- _Supplied data_:
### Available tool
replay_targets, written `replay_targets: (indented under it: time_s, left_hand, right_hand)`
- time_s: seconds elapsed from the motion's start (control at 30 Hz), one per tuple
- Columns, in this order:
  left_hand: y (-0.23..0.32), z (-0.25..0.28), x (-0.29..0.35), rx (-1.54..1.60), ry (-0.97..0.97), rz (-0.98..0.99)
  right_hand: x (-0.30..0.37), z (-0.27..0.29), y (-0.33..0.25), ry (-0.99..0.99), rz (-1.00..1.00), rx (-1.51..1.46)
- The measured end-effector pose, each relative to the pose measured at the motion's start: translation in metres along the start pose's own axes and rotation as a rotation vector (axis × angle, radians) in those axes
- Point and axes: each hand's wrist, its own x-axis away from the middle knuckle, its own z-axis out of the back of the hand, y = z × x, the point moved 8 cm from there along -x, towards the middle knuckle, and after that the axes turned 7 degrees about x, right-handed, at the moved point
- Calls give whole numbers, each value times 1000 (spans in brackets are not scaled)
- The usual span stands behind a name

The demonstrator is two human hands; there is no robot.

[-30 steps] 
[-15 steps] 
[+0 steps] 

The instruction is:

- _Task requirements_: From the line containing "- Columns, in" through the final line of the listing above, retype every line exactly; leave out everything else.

- _Finished exercise_:
- Columns, in this order:
  left_hand: y (-0.23..0.32), z (-0.25..0.28), x (-0.29..0.35), rx (-1.54..1.60), ry (-0.97..0.97), rz (-0.98..0.99)
  right_hand: x (-0.30..0.37), z (-0.27..0.29), y (-0.33..0.25), ry (-0.99..0.99), rz (-1.00..1.00), rx (-1.51..1.46)
- The measured end-effector pose, each relative to the pose measured at the motion's start: translation in metres along the start pose's own axes and rotation as a rotation vector (axis × angle, radians) in those axes
- Point and axes: each hand's wrist, its own x-axis away from the middle knuckle, its own z-axis out of the back of the hand, y = z × x, the point moved 8 cm from there along -x, towards the middle knuckle, and after that the axes turned 7 degrees about x, right-handed, at the moved point
- Calls give whole numbers, each value times 1000 (spans in brackets are not scaled)
- The usual span stands behind a name

The demonstrator is two human hands; there is no robot.

[-30 steps] 
[-15 steps] 
[+0 steps] 

The instruction is:

That completes the output for this exercise.